(Records contained in a dataset)
:::

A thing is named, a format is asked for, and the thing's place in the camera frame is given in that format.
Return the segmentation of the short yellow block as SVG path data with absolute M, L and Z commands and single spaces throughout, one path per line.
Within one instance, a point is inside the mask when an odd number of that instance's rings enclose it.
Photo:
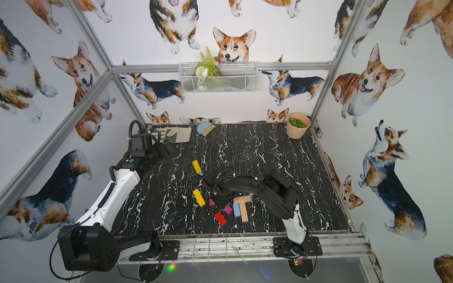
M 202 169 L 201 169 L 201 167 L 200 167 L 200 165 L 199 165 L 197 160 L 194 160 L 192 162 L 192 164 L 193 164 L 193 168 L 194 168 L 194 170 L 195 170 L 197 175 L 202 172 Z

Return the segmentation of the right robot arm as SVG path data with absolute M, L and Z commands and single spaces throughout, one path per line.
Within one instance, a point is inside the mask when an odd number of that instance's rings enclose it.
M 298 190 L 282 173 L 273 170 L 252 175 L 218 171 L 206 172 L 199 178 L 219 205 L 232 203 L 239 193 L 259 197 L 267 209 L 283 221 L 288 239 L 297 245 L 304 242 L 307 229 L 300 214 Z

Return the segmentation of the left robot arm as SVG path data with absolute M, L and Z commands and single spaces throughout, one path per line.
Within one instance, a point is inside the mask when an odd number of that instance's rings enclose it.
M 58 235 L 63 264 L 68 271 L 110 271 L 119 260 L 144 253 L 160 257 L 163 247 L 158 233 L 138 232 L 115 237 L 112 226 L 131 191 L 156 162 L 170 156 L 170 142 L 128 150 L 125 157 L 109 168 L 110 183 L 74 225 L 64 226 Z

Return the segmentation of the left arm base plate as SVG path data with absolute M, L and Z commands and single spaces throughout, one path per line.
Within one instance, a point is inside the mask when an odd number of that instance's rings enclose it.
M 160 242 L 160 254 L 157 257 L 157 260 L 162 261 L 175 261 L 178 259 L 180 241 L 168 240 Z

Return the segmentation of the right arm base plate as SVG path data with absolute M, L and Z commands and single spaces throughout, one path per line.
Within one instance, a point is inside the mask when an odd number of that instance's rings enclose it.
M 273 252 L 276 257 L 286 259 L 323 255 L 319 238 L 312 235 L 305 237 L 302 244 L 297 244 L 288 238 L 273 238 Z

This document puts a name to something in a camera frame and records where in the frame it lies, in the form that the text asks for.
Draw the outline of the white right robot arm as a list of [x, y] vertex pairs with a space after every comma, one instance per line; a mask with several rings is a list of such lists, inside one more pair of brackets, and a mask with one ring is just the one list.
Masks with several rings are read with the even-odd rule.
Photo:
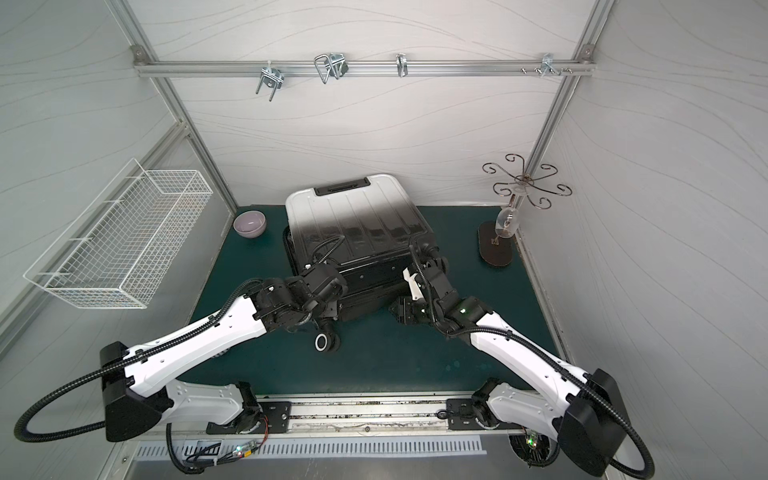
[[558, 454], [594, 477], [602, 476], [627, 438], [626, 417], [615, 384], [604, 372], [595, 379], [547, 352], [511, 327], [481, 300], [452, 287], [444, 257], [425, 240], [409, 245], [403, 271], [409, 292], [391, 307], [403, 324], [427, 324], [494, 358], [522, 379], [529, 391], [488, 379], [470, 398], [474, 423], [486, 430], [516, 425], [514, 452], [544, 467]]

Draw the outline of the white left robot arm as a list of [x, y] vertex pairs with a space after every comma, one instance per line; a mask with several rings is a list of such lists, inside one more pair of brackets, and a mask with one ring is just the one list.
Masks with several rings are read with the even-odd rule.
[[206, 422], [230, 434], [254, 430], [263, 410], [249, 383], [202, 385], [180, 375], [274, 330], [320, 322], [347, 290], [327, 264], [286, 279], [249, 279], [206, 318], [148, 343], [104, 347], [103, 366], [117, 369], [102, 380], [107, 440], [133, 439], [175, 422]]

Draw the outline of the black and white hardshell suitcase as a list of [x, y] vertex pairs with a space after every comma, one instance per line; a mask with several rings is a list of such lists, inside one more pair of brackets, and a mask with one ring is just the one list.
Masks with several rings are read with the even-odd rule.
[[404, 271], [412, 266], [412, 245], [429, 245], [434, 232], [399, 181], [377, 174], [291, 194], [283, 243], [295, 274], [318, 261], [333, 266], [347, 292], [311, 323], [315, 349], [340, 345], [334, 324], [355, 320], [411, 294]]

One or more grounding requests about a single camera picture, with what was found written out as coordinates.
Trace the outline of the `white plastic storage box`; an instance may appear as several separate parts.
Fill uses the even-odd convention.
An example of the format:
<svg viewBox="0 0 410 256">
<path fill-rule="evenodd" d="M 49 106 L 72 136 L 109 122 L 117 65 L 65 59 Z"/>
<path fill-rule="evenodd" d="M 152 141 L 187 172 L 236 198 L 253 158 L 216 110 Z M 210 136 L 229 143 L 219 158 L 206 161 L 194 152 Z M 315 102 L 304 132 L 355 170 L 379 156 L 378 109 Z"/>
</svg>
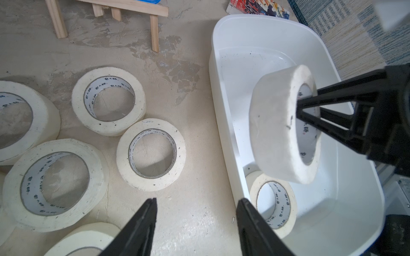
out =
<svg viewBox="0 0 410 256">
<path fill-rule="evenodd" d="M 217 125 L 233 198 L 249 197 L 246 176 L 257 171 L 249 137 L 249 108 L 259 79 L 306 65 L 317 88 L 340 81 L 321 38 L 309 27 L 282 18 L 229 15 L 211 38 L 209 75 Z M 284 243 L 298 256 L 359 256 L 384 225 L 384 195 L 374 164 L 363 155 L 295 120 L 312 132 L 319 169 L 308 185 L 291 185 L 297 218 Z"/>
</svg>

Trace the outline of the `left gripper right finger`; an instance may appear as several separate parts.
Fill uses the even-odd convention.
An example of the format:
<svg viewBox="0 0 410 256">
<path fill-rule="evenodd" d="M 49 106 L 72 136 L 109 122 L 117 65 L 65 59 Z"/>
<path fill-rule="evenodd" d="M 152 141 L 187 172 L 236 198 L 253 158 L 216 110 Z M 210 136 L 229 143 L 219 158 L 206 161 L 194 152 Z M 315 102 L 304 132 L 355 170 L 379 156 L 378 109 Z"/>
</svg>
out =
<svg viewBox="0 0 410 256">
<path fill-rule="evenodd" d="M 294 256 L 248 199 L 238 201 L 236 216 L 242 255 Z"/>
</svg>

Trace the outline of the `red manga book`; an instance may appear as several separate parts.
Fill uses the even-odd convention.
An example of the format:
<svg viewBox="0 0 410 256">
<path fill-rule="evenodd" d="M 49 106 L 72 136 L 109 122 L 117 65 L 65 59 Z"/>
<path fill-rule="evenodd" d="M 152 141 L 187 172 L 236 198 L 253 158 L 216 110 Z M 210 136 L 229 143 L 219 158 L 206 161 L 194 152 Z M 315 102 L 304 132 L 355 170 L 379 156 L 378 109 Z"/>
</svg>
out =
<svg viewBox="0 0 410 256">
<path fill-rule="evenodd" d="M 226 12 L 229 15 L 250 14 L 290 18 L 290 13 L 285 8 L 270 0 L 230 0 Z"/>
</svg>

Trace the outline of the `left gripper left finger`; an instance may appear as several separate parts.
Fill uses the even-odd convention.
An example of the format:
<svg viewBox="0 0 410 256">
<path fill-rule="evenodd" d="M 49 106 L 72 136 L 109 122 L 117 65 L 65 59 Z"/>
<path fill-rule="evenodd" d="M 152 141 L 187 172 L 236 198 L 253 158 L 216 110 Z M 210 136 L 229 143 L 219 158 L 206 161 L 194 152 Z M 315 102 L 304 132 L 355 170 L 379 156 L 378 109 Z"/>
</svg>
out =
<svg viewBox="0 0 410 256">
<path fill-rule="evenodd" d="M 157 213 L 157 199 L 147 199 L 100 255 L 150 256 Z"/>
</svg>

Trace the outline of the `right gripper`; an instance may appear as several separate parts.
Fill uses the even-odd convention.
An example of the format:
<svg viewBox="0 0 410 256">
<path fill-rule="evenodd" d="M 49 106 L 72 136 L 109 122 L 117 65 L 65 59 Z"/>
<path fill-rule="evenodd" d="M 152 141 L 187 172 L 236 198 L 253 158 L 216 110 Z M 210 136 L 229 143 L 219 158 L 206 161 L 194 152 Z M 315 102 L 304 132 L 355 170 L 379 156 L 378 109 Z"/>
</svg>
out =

:::

● **What the task asks**: If an entry holds a picture, leave the picture out and repeat the rest exactly.

● **Reply**:
A thing is named, a format is asked for, and the thing's place in the camera frame is given in that format.
Return the segmentation of the short yellow block as SVG path data with absolute M, L and Z commands and single spaces throughout, one path per line.
Within one instance, a point is inside the mask when an odd number of that instance's rings enclose it.
Photo:
M 202 169 L 201 169 L 201 167 L 200 167 L 200 165 L 199 165 L 197 160 L 194 160 L 192 162 L 192 164 L 193 164 L 193 168 L 194 168 L 194 170 L 195 170 L 197 175 L 202 172 Z

Return the segmentation of the right robot arm as SVG path data with absolute M, L and Z commands and single spaces throughout, one path per line.
Within one instance, a point is inside the mask when an odd number of that instance's rings enclose it.
M 298 190 L 282 173 L 273 170 L 252 175 L 218 171 L 206 172 L 199 178 L 219 205 L 232 203 L 239 193 L 259 197 L 267 209 L 283 221 L 288 239 L 297 245 L 304 242 L 307 229 L 300 214 Z

Return the segmentation of the left robot arm as SVG path data with absolute M, L and Z commands and single spaces throughout, one path per line.
Within one instance, a point is inside the mask when an odd number of that instance's rings enclose it.
M 58 235 L 63 264 L 68 271 L 110 271 L 119 260 L 144 253 L 160 257 L 163 247 L 158 233 L 138 232 L 115 237 L 112 226 L 131 191 L 156 162 L 170 156 L 170 142 L 128 150 L 125 157 L 109 168 L 110 183 L 74 225 L 64 226 Z

Return the segmentation of the left arm base plate as SVG path data with absolute M, L and Z commands and single spaces throughout, one path per line.
Within one instance, a point is inside the mask when an odd number of that instance's rings enclose it.
M 160 242 L 160 254 L 157 257 L 157 260 L 162 261 L 175 261 L 178 259 L 180 241 L 168 240 Z

Return the segmentation of the right arm base plate as SVG path data with absolute M, L and Z commands and single spaces throughout, one path per line.
Within one instance, a point is inside the mask when an odd number of that instance's rings enclose it.
M 273 252 L 276 257 L 286 259 L 323 255 L 319 238 L 312 235 L 305 237 L 302 244 L 297 244 L 288 238 L 273 238 Z

This document puts a name to something in a camera frame and records where in the frame it lies, in the form that the text asks for.
Draw the outline of the white right robot arm as a list of [x, y] vertex pairs with a space after every comma, one instance per line; a mask with several rings is a list of such lists, inside one more pair of brackets, and a mask with one ring is just the one list.
Masks with several rings are read with the even-odd rule.
Photo:
[[558, 454], [594, 477], [602, 476], [627, 438], [626, 417], [615, 384], [604, 372], [595, 379], [547, 352], [511, 327], [481, 300], [452, 287], [444, 257], [425, 240], [409, 245], [403, 271], [409, 292], [391, 307], [403, 324], [427, 324], [494, 358], [522, 379], [529, 391], [488, 379], [470, 398], [474, 423], [486, 430], [516, 425], [514, 452], [544, 467]]

Draw the outline of the white left robot arm as a list of [x, y] vertex pairs with a space after every comma, one instance per line; a mask with several rings is a list of such lists, inside one more pair of brackets, and a mask with one ring is just the one list.
Masks with several rings are read with the even-odd rule.
[[206, 422], [230, 434], [254, 430], [263, 410], [249, 383], [202, 385], [180, 375], [274, 330], [320, 322], [347, 290], [327, 264], [286, 279], [249, 279], [206, 318], [148, 343], [104, 347], [103, 366], [117, 369], [102, 380], [107, 440], [133, 439], [175, 422]]

Draw the outline of the black and white hardshell suitcase as a list of [x, y] vertex pairs with a space after every comma, one instance per line; a mask with several rings is a list of such lists, inside one more pair of brackets, and a mask with one ring is just the one list.
Masks with several rings are read with the even-odd rule.
[[404, 271], [412, 266], [412, 245], [429, 245], [434, 232], [399, 181], [377, 174], [291, 194], [283, 243], [295, 274], [318, 261], [333, 266], [347, 292], [311, 323], [315, 349], [340, 345], [334, 324], [355, 320], [411, 294]]

One or more grounding requests about a single camera picture, with what was found written out as coordinates.
Trace the outline of the `white plastic storage box`; an instance may appear as several separate parts.
Fill uses the even-odd convention.
An example of the format:
<svg viewBox="0 0 410 256">
<path fill-rule="evenodd" d="M 49 106 L 72 136 L 109 122 L 117 65 L 65 59 Z"/>
<path fill-rule="evenodd" d="M 152 141 L 187 172 L 236 198 L 253 158 L 216 110 Z M 210 136 L 229 143 L 219 158 L 206 161 L 194 152 Z M 315 102 L 304 132 L 355 170 L 379 156 L 378 109 Z"/>
</svg>
out =
<svg viewBox="0 0 410 256">
<path fill-rule="evenodd" d="M 217 125 L 233 198 L 249 197 L 246 176 L 257 171 L 249 137 L 249 108 L 259 79 L 306 65 L 317 88 L 340 81 L 321 38 L 309 27 L 282 18 L 229 15 L 211 38 L 209 75 Z M 284 243 L 298 256 L 359 256 L 384 225 L 384 195 L 374 164 L 363 155 L 295 120 L 312 132 L 319 169 L 308 185 L 291 185 L 297 218 Z"/>
</svg>

Trace the outline of the `left gripper right finger`; an instance may appear as several separate parts.
Fill uses the even-odd convention.
An example of the format:
<svg viewBox="0 0 410 256">
<path fill-rule="evenodd" d="M 49 106 L 72 136 L 109 122 L 117 65 L 65 59 Z"/>
<path fill-rule="evenodd" d="M 152 141 L 187 172 L 236 198 L 253 158 L 216 110 Z M 210 136 L 229 143 L 219 158 L 206 161 L 194 152 Z M 315 102 L 304 132 L 355 170 L 379 156 L 378 109 Z"/>
</svg>
out =
<svg viewBox="0 0 410 256">
<path fill-rule="evenodd" d="M 294 256 L 248 199 L 238 201 L 236 216 L 242 255 Z"/>
</svg>

Trace the outline of the `red manga book`; an instance may appear as several separate parts.
Fill uses the even-odd convention.
An example of the format:
<svg viewBox="0 0 410 256">
<path fill-rule="evenodd" d="M 49 106 L 72 136 L 109 122 L 117 65 L 65 59 Z"/>
<path fill-rule="evenodd" d="M 152 141 L 187 172 L 236 198 L 253 158 L 216 110 Z M 210 136 L 229 143 L 219 158 L 206 161 L 194 152 Z M 315 102 L 304 132 L 355 170 L 379 156 L 378 109 Z"/>
</svg>
out =
<svg viewBox="0 0 410 256">
<path fill-rule="evenodd" d="M 226 12 L 229 15 L 250 14 L 290 18 L 290 13 L 285 8 L 270 0 L 230 0 Z"/>
</svg>

Trace the outline of the `left gripper left finger`; an instance may appear as several separate parts.
Fill uses the even-odd convention.
An example of the format:
<svg viewBox="0 0 410 256">
<path fill-rule="evenodd" d="M 49 106 L 72 136 L 109 122 L 117 65 L 65 59 Z"/>
<path fill-rule="evenodd" d="M 152 141 L 187 172 L 236 198 L 253 158 L 216 110 Z M 210 136 L 229 143 L 219 158 L 206 161 L 194 152 Z M 315 102 L 304 132 L 355 170 L 379 156 L 378 109 Z"/>
</svg>
out =
<svg viewBox="0 0 410 256">
<path fill-rule="evenodd" d="M 157 213 L 157 199 L 147 199 L 100 255 L 150 256 Z"/>
</svg>

Trace the outline of the `right gripper`; an instance may appear as several separate parts.
Fill uses the even-odd convention.
An example of the format:
<svg viewBox="0 0 410 256">
<path fill-rule="evenodd" d="M 49 106 L 72 136 L 109 122 L 117 65 L 65 59 Z"/>
<path fill-rule="evenodd" d="M 152 141 L 187 172 L 236 198 L 253 158 L 216 110 Z M 210 136 L 229 143 L 219 158 L 206 161 L 194 152 Z M 315 102 L 304 132 L 355 170 L 379 156 L 378 109 Z"/>
</svg>
out =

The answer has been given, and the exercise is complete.